You hipsters with your eWorlds. Give me The Source (https://secure.wikimedia.org/wikipedia/en/wiki/The_Source_%28online_service%29) or give me death!

The end of an era (3)

Ixne (599904) | more than 2 years ago | (#37946616)

Next you'll tell me that FidoNet is going away!

Re:The end of an era (1)

Antarius (542615) | more than 2 years ago | (#37946840)

Good ol' Fidonet.

I still remember my node (I ran a BBS), all these years later. (3:800/428)

Now you've made me miss GoldEd on my old OS/2 box. =(

Re:The end of an era (1)

betterunixthanunix (980855) | more than 2 years ago | (#37947392)

Fidonet is still operation, and there are still dialup and shortwave links between BBSes. It is particularly popular in rural regions of Asia.

Re:The end of an era (1)

satsuke (263225) | more than 2 years ago | (#37948232)

Yeah, amazing how a system tailor built for non-persistent network connections (store and forward) can be adapted to regions without persistent network connections.

Last I looked at it, it was still very popular (relatively) in Africa and SE Asia, with the actual nodelist being bigger now than it was in it's heyday .. though the observance of zonemail hour is probably nil and I have no idea if echomail or netmail is reliable in any sense.

I just find it funny that there is still a couple nodes left on my old local 1:280 , one of which appears to be a zombie BBS with the last user listed as logged in being myself from a year or more previously.

Re:The end of an era (0)

Anonymous Coward | more than 2 years ago | (#37953578)

Wait until all those laptops are airdropped on them, there will be some heavy network congestion then

Re:The end of an era (1)

Uncle Warthog (311922) | more than 2 years ago | (#37949794)

I still remember my node (I ran a BBS), all these years later. (3:800/428)
 

I had one of those too. Mine didn't have a colon or slash in the number though.......

Re:The end of an era (1)

Antarius (542615) | more than 2 years ago | (#37950368)

If it didn't then it wasn't on Fidonet [wikipedia.org]

Re:The end of an era (1)

_Shad0w_ (127912) | more than 2 years ago | (#37956582)

I was a CoSysOp on a BBS, back in the day. I used to run as a point node off it (and a couple of others). Shamefully I can no longer remember my node numbers though. Used to use FrontDoor for grabbing my mail and doing file transfers.

Converting from LISTSERV (1)

joelsherrill (132624) | more than 2 years ago | (#37946626)

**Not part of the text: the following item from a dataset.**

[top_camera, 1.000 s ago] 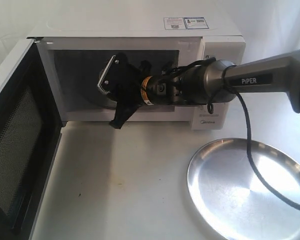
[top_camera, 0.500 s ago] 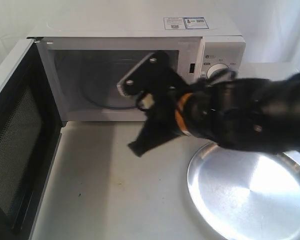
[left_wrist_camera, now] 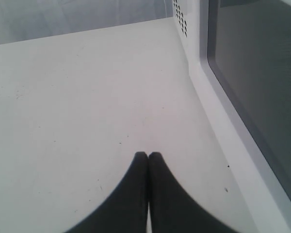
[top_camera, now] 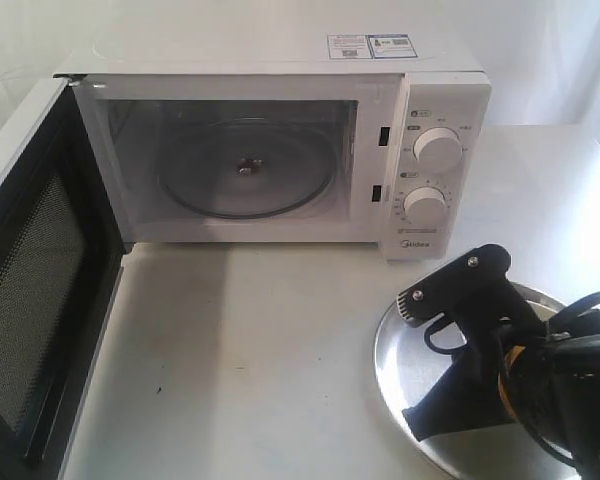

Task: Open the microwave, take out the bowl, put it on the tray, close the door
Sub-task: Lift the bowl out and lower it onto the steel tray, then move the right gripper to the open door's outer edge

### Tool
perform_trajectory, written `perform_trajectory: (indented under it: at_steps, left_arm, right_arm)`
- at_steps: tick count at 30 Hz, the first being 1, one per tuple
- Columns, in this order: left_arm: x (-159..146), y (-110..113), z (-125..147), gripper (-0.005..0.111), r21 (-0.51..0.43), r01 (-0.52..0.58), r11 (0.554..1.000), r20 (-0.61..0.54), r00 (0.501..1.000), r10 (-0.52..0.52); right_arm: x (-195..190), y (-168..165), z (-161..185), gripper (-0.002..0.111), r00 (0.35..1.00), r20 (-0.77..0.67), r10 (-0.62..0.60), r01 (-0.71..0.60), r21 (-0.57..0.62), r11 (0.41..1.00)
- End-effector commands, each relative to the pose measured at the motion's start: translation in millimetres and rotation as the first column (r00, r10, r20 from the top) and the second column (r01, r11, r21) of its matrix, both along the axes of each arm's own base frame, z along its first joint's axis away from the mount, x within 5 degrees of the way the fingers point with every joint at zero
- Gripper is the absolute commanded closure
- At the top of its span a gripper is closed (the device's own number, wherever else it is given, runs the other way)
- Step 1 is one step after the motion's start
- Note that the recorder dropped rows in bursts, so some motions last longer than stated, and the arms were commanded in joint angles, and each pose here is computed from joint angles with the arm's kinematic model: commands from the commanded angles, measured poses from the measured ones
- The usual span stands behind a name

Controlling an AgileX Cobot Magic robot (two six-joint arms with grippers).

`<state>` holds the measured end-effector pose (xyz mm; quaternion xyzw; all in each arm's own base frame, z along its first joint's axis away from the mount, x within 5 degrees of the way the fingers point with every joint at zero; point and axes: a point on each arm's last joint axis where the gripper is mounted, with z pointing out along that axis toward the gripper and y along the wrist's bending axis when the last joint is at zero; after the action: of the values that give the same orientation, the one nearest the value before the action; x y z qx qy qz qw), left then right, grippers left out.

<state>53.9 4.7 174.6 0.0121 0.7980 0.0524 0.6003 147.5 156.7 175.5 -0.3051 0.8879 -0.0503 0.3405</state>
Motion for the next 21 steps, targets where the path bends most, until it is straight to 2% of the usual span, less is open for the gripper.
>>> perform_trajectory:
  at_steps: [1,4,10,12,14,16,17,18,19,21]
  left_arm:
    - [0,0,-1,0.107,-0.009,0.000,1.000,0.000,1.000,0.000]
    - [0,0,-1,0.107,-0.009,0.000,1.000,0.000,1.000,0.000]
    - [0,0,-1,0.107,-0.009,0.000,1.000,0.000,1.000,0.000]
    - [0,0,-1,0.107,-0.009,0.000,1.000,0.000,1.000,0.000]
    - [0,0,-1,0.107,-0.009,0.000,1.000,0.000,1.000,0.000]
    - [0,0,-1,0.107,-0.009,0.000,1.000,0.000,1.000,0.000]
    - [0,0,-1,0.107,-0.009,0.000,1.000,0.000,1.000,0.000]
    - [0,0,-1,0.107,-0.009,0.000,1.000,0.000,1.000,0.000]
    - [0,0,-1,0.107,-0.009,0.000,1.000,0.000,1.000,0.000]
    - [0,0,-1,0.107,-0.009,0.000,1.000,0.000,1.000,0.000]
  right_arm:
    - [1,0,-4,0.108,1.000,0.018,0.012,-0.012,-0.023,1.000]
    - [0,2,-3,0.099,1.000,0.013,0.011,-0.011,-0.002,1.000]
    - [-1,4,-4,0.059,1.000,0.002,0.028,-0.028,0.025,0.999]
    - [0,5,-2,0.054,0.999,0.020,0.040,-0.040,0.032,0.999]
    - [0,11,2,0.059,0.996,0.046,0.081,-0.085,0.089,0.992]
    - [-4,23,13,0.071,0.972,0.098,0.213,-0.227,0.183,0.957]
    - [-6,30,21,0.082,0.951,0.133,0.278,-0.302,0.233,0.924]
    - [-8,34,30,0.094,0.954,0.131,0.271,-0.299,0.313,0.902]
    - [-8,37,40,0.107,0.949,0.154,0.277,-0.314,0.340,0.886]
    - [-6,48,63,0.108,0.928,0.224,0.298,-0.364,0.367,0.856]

Out of inertia, a music mailing list I subscribe to is still on AOL LISTSERV. Does anyone know of any magic scripts or howto's on converting from LISTSERV to anything else? I would like to move the content and users over to GNU mailman on my server. I have the dump of all the messages which are not in mbox format so that appears to be the first challenge. :(

Re:Converting from LISTSERV (3, Interesting)

corbettw (214229) | more than 2 years ago | (#37946792)

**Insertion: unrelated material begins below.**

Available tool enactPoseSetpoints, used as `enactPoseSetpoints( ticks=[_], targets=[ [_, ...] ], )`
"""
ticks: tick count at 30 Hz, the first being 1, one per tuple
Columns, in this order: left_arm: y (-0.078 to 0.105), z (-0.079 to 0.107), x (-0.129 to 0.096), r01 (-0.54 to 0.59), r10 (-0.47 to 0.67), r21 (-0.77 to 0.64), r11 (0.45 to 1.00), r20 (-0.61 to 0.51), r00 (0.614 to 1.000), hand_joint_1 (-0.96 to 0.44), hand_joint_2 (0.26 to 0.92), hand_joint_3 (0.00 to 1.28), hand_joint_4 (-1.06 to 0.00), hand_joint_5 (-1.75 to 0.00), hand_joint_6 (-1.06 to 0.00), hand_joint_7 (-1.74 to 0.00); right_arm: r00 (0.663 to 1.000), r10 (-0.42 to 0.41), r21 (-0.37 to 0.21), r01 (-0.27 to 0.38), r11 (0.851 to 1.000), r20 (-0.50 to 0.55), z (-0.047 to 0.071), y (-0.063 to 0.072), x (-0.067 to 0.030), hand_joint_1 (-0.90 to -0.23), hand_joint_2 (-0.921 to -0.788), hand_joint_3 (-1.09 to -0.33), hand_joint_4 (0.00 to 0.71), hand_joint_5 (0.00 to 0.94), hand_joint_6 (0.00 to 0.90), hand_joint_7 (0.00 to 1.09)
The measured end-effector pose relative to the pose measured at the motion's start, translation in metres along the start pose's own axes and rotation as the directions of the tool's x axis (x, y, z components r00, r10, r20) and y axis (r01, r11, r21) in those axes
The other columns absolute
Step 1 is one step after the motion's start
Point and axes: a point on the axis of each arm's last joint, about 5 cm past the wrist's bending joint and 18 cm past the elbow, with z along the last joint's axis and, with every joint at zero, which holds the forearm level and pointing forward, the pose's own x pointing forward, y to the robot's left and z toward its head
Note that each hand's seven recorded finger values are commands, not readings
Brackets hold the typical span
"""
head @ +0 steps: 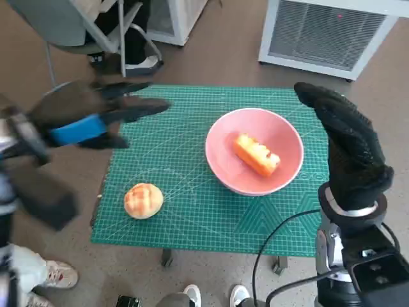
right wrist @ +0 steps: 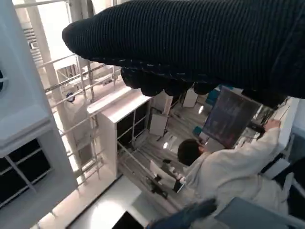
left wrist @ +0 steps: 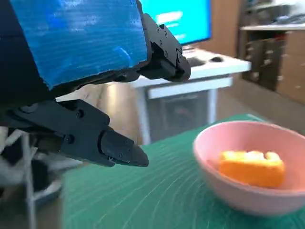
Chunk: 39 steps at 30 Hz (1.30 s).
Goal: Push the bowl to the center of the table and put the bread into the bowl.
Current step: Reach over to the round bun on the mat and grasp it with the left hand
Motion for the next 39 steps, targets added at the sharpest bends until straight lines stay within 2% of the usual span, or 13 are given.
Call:
enactPoseSetpoints(
  ticks=[7, 15, 20, 29, 39],
  targets=[
    [-0.026, -0.003, -0.019, 0.096, -0.102, -0.103, 0.990, -0.063, 0.993, -0.24, 0.871, 0.02, -0.43, -0.02, -0.52, -0.04, 1.000, 0.004, 0.006, -0.004, 1.000, -0.008, -0.002, -0.001, -0.0004, -0.398, -0.921, -0.502, 0.454, 0.007, 0.120, 0.77],
    [-0.050, -0.003, -0.026, 0.211, -0.244, -0.230, 0.950, -0.125, 0.962, -0.18, 0.872, 0.01, -0.40, 0.00, -0.49, -0.01, 1.000, 0.015, 0.011, -0.015, 1.000, -0.020, -0.004, -0.001, 0.0000, -0.406, -0.921, -0.507, 0.452, 0.005, 0.110, 0.78],
    [-0.057, -0.001, -0.025, 0.270, -0.318, -0.278, 0.922, -0.147, 0.936, -0.16, 0.874, 0.01, -0.37, 0.00, -0.46, 0.00, 1.000, 0.024, 0.016, -0.024, 1.000, -0.015, -0.004, -0.001, 0.0027, -0.406, -0.921, -0.508, 0.451, 0.005, 0.104, 0.78],
    [-0.071, 0.003, -0.015, 0.362, -0.416, -0.277, 0.890, -0.173, 0.892, -0.11, 0.870, 0.00, -0.33, 0.00, -0.44, 0.00, 0.999, 0.035, 0.034, -0.035, 0.999, -0.017, -0.005, -0.002, 0.0043, -0.405, -0.921, -0.509, 0.450, 0.004, 0.099, 0.78],
    [-0.102, 0.003, 0.000, 0.379, -0.438, -0.303, 0.874, -0.158, 0.885, -0.06, 0.853, 0.00, -0.35, -0.01, -0.45, 0.00, 0.999, 0.048, 0.036, -0.047, 0.998, -0.017, -0.004, -0.004, 0.0049, -0.407, -0.921, -0.510, 0.449, 0.003, 0.095, 0.79]
  ],
)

Check and see if fetchmail can handle it, it does some converting from mail box types to others. Also, procmail might work for you.

Just make sure you don't accidentally start sending out those old messages all over again. Probably best to do the work offline, just to be safe.

Loss of archives is going to be bad (5, Interesting)

JoshuaZ (1134087) | more than 2 years ago | (#37946660)

From TFA:

ne list still somewhat active is the discussion list for AOLserver, AOL's open-source Web server software. The administrator for this list moved it to SourceForge, where the AOLserver code is housed. However, the administrator, Dossy Shiobara, noted that there was no immediate way to move the decadelong archives of this mailing list, along with related announcement lists, to SourceForge. Fortunately, much of the content is mirrored on other sites, however.

Not all of the lists are going to have their archives mirrored. This is going to mean that a fair bit of internet history is going to get lost, and contribute a decent amount of linkrot in the process. While I suspect that most of that will just be inane flamewars, it always saddens me when data that could be preserved isn't preserved. I do hope that someone finds a way to move the archives of the various lists somewhere.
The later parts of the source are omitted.